Dopo il presidio di giorno 21 Giugno – Giornata mondiale del rifugiato – di fronte al CARA di Mineo

(GUARDA IL VIDEO – C.A.R.A Mineo (CT) – Giornata mondiale del rifugiato 21 giugno 2012 )

la Rete antirazzista catanese ha inviato la lettera che segue al quotidiano “La Sicilia”.
«Errori di calcolo sul numero dei rifugiati»

Pubblicata su La Sicilia del 24/6 ed.
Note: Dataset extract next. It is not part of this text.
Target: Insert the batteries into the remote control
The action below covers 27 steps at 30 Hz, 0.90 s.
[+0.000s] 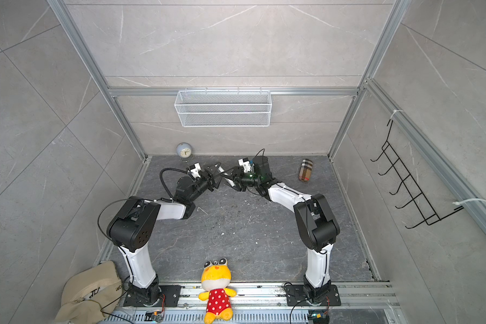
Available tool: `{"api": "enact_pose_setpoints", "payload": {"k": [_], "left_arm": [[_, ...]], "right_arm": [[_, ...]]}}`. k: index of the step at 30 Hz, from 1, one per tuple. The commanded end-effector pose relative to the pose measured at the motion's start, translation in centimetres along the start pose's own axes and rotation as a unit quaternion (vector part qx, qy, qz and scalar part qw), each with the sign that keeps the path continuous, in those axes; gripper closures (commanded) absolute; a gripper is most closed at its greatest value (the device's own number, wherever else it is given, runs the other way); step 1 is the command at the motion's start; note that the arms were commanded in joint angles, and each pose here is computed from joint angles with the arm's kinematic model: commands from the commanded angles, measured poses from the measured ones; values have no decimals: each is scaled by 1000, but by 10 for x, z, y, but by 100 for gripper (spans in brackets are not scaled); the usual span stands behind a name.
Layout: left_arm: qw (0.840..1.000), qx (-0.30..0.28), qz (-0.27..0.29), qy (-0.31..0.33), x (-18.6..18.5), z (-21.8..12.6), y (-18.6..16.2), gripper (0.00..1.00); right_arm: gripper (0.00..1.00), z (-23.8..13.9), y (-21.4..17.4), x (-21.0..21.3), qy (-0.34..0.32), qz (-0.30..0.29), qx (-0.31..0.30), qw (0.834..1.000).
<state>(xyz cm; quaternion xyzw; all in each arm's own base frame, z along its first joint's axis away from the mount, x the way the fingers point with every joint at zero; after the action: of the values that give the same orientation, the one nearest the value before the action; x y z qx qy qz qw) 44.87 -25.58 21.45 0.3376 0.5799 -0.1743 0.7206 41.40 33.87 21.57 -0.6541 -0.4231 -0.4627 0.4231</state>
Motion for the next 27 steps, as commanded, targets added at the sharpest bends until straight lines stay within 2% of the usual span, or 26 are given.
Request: {"api": "enact_pose_setpoints", "payload": {"k": [1, 19, 27], "left_arm": [[999, -9, 10, -48, -30, 7, 6, 19], [998, -26, -3, -59, -28, 5, 11, 38], [998, -36, -4, -56, -27, 1, 14, 42]], "right_arm": [[51, 3, -6, 24, 26, -28, 13, 999], [51, 13, -7, 22, 19, -26, 22, 999], [51, 15, -7, 21, 16, -28, 22, 999]]}}
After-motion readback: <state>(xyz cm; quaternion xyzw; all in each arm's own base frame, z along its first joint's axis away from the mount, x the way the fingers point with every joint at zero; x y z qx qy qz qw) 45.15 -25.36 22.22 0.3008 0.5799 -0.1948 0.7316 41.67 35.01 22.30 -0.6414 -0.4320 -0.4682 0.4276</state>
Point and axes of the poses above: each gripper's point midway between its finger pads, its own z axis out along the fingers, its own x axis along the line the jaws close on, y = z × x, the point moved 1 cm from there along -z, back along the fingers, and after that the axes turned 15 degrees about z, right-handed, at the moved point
Catania – pag 37.
In merito all’articolo pubblicato dal vostro quotidiano il 22/6 ci teniamo a precisare che i rifugiati nel mondo sono 43 milioni, di cui 800.000 hanno presentato richiesta d’asilo nel 2011.
In Italia vi sono 61.000 rifugiati e richiedenti asilo, mentre in Germania ve ne sono 670.000 ed in Olanda 90.000; dalla Libia, in seguito all’intervento bellico dell’anno scorso, con l’80% degli attacchi partiti dalle basi siciliane di Trapani Birgi e da Sigonella, sono fuggite oltre 700.000 persone, circa 580.000 hanno trovato rifugio in Tunisia ed in Egitto, mentre da tutto in Nordafrica circa 52.000 migranti sono arrivati in Italia; sostenere come è stato scritto che addirittura ci siano in Italia 800.000 richiedenti asilo addirittura solo nel 2011 ci sembra che si ingigantisca una drammatica realtà, di cui l’Italia detiene la maglia nera dell’accoglienza a livello europeo e che è stata condannata dalla comunità internazionali per i criminali respingimenti, perpetrati dal precedente governo e ripresi dall’attuale con il rinnovato accordo d’amicizia con la Libia “liberata”.
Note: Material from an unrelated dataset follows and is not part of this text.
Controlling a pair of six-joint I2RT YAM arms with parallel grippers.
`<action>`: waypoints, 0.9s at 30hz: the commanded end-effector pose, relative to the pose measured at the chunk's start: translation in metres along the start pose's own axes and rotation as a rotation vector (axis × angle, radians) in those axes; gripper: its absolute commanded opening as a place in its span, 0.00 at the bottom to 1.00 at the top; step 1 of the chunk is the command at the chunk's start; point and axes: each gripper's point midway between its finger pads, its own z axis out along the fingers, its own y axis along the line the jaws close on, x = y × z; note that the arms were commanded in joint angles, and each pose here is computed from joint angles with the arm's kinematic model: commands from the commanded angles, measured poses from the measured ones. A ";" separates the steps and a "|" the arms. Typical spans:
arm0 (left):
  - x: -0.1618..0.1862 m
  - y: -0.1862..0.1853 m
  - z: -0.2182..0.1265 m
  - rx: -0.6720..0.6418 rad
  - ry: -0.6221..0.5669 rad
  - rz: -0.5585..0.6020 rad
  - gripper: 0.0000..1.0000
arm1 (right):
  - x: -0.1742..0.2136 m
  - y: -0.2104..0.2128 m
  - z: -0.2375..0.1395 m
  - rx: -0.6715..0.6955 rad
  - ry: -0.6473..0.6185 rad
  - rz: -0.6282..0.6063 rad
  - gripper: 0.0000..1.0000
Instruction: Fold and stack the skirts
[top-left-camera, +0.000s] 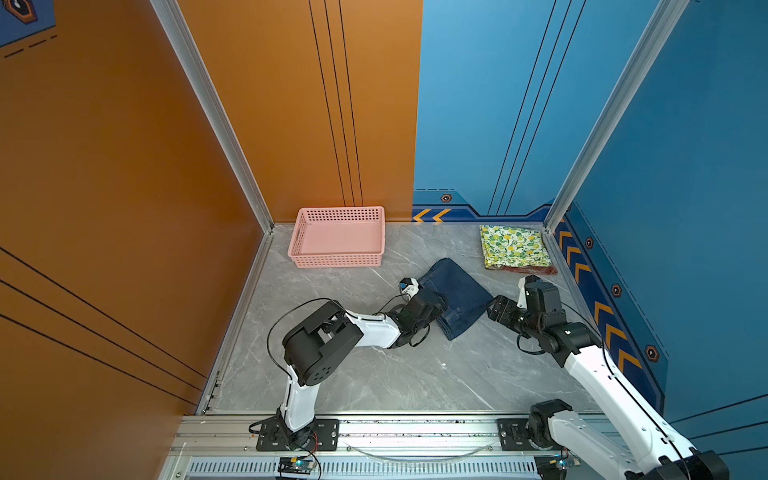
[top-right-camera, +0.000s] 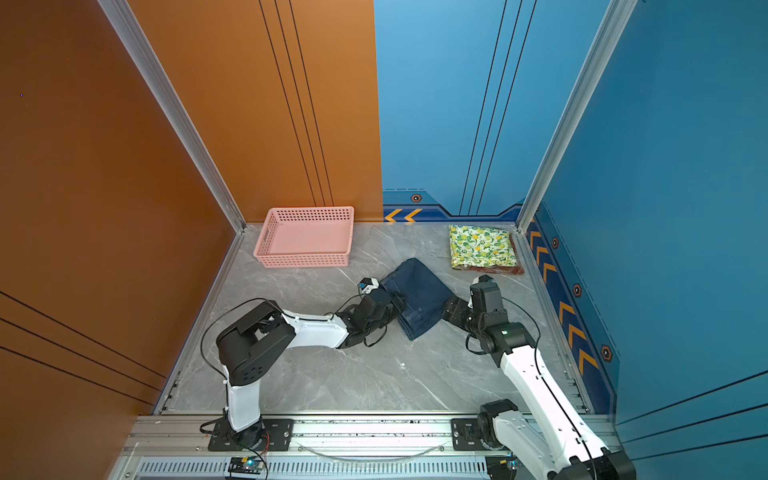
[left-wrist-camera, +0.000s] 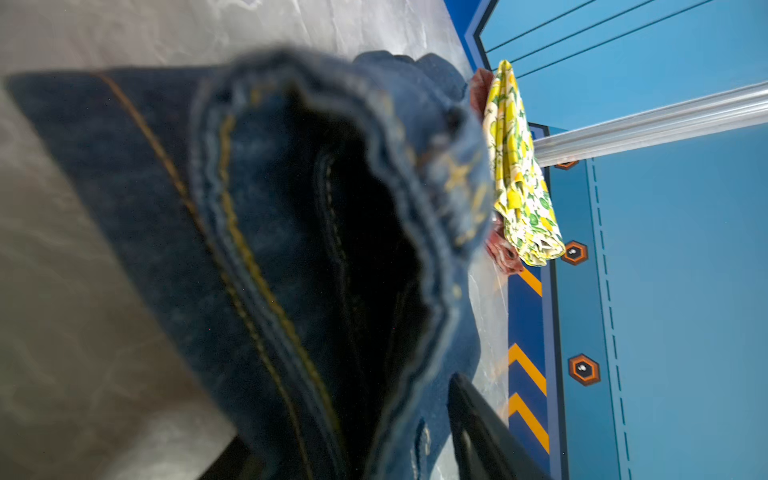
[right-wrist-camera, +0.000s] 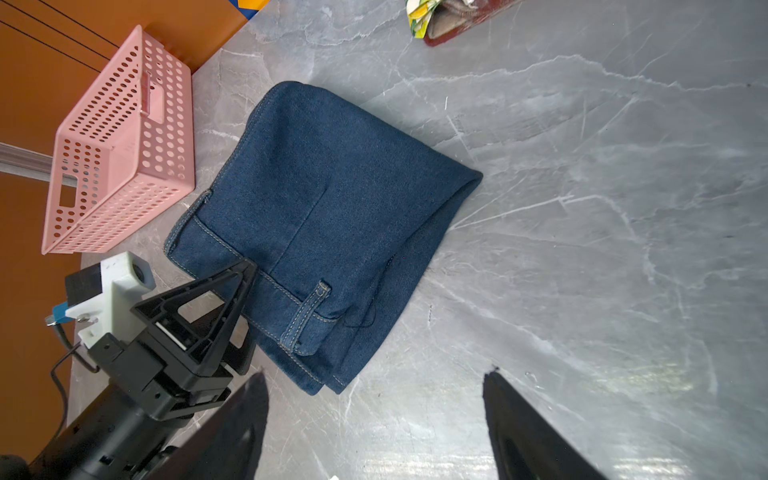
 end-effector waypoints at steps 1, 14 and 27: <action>0.004 0.009 -0.019 -0.138 0.080 0.080 0.70 | -0.002 0.006 -0.004 0.020 -0.001 -0.084 0.85; -0.032 0.093 -0.100 -0.339 0.273 0.236 0.92 | 0.012 0.075 0.037 0.105 -0.063 -0.700 1.00; -0.105 0.139 -0.172 -0.319 0.158 0.059 0.94 | 0.055 0.112 0.122 0.431 0.039 -1.339 1.00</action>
Ci teniamo anche sottolineare che di fronte al Cara non abbiamo tenuto una contromanifestazione rispetto a quella “ufficiale”, bensì un incontro interetnico con conferenza stampa nel quale abbiamo presentato l’appello promosso dall’assemblea dei richiedenti asilo di Trento “Un permesso umanitario per non morire”, con il quale si richiede la protezione umanitaria per tutti coloro che sono fuggiti dalla Libia (http: //www. meltingpot. org/); nella petizione sottoscritta da numerosi richiedenti asilo si denuncia la lentezza della commissione, che esamina meno della metà delle richieste rispetto all’anno scorso (da 80 richieste settimanali alle attuali 30/35). Abbiamo anche denunciato che in periodi di sanguinosi tagli alle spese sociali si continui a dilapidare denaro pubblico (6 milioni di euro l’anno) per la locazione alla ditta privata Pizzarotti per costruire un mega centro di segregazione distante oltre 10 Km da Mineo, mentre con meno si potrebbero costruire, moltiplicando i progetti SPRAR nei paesi limitrofi, positivi percorsi d’inserimento sociale.
La presenza di tanti media il 21 al Villaggio degli aranci è stata un’ennesima occasione perduta per dare voce ai diretti interessati, alle loro tragiche storie, alle aspettative deluse; i richiedenti asilo non sono oggetti parcheggiati a tempo indeterminato per fare business con la pseudo-accoglienza, sono soggetti detentori dell’inarrestabile diritto a costruirsi urgentemente un futuro migliore e bisognerebbe intervistarli al di fuori delle passerelle di facciata, visto che sono stati protagonisti di numerose proteste e l’anno scorso purtroppo anche di tentativi di suicidio.